At the end of the survey, participants were asked about their willingness to take part in interviews regarding physical activity related digital media use. The selection of interviewees was made among the 25 trail runners who were willing to take part. The aim was to collect a varied sample with regards to age, perceived trail running competence, and frequency of recording and sharing self-tracking data. Gender, nationality, level of education, or employment status were not given priority in the selection of interviewees because the focus of the current study was not on these identity characteristics. A separate consent form concerning interview guidelines was sent to all participants after an initial email exchange, and prior to data collection.

Semi-structured interviews with seven participants were conducted in February–April 2017. The participants’ age range was between 31 to 52 years, and they included five male and two female runners. Three of the interviews were conducted face-to-face in semi-public or private spaces and four over online video calls. The interviews lasted between 55 and 100 minutes. All interviews we recorded and later transcribed using intelligent verbatim form. The purpose of the interviews was to identify meanings that the practitioners ascribe to social interaction, different digital media platforms, and diverse sport-related content. One theme in the interviews was recording and sharing physical activity data. The focus was especially on the social motivators and limitations that trail runners ascribe to sharing exercise data online. All predetermined questions were asked in each interview, but the order varied and they were supplemented with other questions depending on the course of discussion (see Kvale, Citation2007).

Interview data were analysed inductively using qualitative content analysis according to Schreier’s (Citation2014) model. The aim of the content analysis was to identify meanings and mindsets embedded in the interviews. Following Schreier’s (Citation2014) steps, the author first decided on a research question (what are the social-communicative motivators and limitations of sharing exercise data?); second, selected all interview material that was related to recording and sharing physical activity data; third, read through all relevant material twice and built a preliminary coding frame with definitions of each main and subcategory; fourth, segmented all material into coding units; fifth, coded all material twice; sixth evaluated and modified the coding frame; and seventh, coded all material according to the modified coding frame.
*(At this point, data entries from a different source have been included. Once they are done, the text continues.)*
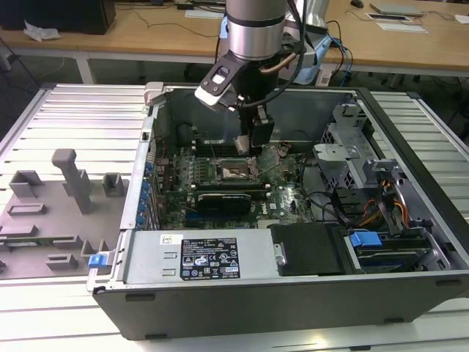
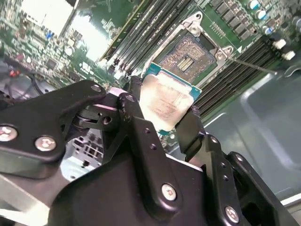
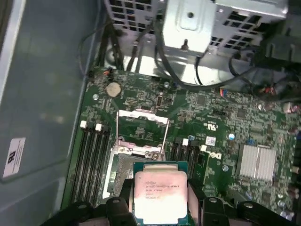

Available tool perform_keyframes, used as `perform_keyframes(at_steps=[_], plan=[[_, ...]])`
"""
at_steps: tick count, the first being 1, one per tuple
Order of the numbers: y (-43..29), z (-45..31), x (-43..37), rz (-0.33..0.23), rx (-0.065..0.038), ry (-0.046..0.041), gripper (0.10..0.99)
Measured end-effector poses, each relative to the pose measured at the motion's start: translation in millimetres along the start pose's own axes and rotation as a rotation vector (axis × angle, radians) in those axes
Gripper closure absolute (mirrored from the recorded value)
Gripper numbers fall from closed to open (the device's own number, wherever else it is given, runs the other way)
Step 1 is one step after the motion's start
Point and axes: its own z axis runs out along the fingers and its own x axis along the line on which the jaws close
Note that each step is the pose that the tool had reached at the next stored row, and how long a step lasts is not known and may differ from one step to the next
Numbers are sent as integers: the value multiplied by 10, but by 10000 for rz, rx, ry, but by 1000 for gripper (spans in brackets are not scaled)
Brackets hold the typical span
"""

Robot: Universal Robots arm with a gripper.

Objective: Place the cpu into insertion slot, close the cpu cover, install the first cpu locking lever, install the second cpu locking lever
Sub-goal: 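Place the cpu into insertion slot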

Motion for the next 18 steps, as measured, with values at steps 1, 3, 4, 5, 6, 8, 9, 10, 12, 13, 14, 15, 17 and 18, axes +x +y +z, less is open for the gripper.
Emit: perform_keyframes(at_steps=[1, 3, 4, 5, 6, 8, 9, 10, 12, 13, 14, 15, 17, 18], plan=[[-1, 7, 0, 174, -2, -14, 545], [-4, 49, 0, 811, -6, -69, 545], [-7, 80, 0, 1094, -8, -92, 545], [-10, 124, 0, 1177, -9, -99, 545], [-14, 162, 1, 1178, -7, -100, 545], [-18, 220, 2, 1178, -5, -100, 545], [-21, 251, 3, 1178, -2, -99, 545], [-22, 271, 3, 1178, -1, -99, 545], [-26, 322, 10, 1180, 3, -99, 545], [-27, 340, 12, 1179, 4, -99, 545], [-29, 362, 17, 1179, 5, -99, 545], [-30, 396, 35, 1178, 6, -100, 545], [-33, 423, 65, 1178, 5, -99, 545], [-36, 437, 84, 1178, 6, -100, 545]])
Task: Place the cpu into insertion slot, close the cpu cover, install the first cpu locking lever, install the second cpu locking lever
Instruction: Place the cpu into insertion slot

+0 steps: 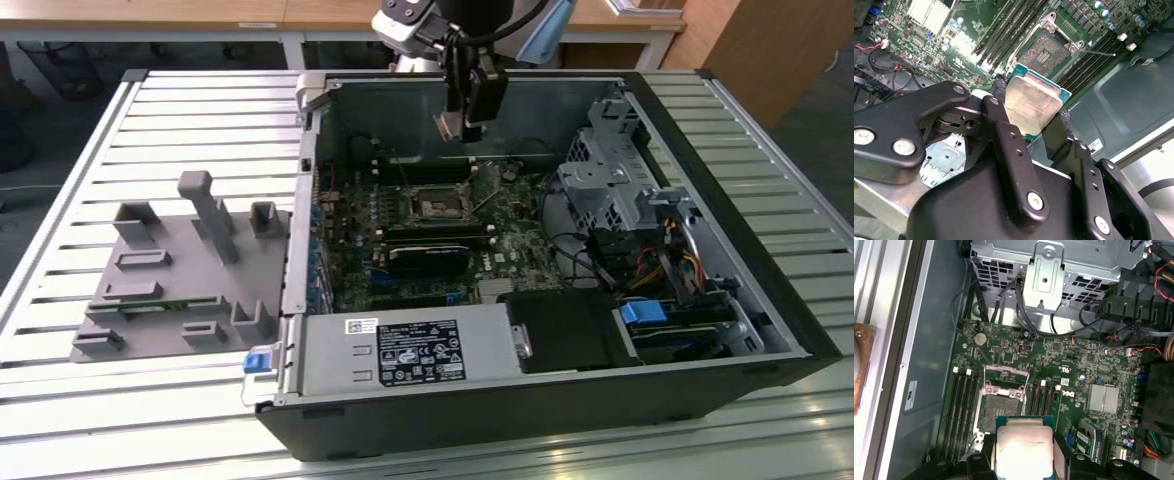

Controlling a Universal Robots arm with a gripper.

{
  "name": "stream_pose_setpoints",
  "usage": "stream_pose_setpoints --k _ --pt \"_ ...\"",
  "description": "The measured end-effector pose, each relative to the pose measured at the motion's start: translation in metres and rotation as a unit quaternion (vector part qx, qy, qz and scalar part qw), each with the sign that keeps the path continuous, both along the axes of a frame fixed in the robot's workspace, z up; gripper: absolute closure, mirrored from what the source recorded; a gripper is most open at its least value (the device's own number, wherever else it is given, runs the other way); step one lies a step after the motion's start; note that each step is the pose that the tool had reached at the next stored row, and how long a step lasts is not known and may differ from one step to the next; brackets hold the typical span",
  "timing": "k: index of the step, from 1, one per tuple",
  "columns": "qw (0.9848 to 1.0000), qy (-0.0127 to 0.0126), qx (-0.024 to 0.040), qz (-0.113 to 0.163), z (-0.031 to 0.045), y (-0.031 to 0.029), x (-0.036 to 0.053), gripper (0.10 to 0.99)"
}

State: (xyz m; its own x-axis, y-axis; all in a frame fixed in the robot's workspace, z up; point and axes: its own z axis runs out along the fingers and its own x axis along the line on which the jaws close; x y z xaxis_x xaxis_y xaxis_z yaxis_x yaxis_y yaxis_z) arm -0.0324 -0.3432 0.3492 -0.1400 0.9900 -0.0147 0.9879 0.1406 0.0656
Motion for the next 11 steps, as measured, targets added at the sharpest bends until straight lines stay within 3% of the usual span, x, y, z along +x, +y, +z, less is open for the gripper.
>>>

An inductive content analysis of the interview data identified three social-communicative aspects that motivated the use of self-tracking platforms. These were information sharing, comparison, and recognition. Additionally, the analysis identified ordinariness and privacy as reasons that limited data sharing. shows the coding schema with descriptions and examples of each main and subcategory. In the first round of coding, there were two additional subcategories, 1.3 Need for help and 3.3 Empathy, that were merged with 1.2 Guidance and 3.2 Identification before the final coding because the categories overlapped considerably. The interview extracts that are presented in the results section were translated from Finnish to English by the author.

Table 1. Social-communicative motivators and limitations of sharing exercise data

Quantitative results

shows the distribution of the survey data by gender, age, self-perceived competence, and patterns of exercise. Nearly all trail runners who took part in the survey recorded their exercise data with the help of technology and almost 70% of runners did it at least once a week. Men recorded exercise data more often compared to women. Persons under the age of 50 recorded data more often compared to older practitioners. There were no statistically significant associations between recording exercise data and level of education, employment status, frequency of trail running practice, perceived competence, or patterns of exercise.

Table 2. Distribution of data

More than half of the trail runners who participated in the survey also shared.Footnote11 their exercise data with others, and over 20% did it at least once a week. Men shared data more often than women. In terms of age, 30 to 39-year-olds shared data most often compared to other age groups. Regarding competence, those who perceived themselves as intermediate or advanced practitioners shared data more often compared to those who perceived themselves as novice practitioners. Additionally, those who exercised together with others were more likely to share their data than those who practised only alone (see Lomborg & Frandsen, Citation2016). There were no statistically significant associations between sharing exercise data and level of education, employment status, or frequency of trail running practice (cf. Pinkerton et al., Citation2017). The three most popular self-tracking platforms that the respondents used for analysing and sharing their self-tracking data were Movescount, Sports Tracker,Footnote12 and Garmin Connect.Footnote13

A comparative analysis of the mean values of the motivations for practicing trail running showed that nature experiences and physical and mental effects of training motivated trail runners most in their practice. The majority of participants also experienced social contacts and data recording and sharing as motivational for their practice. Almost 90% of trail runners were at least to some extent motivated by their social contacts, and almost 60% of runners were at least to some extent motivated by data recording and sharing.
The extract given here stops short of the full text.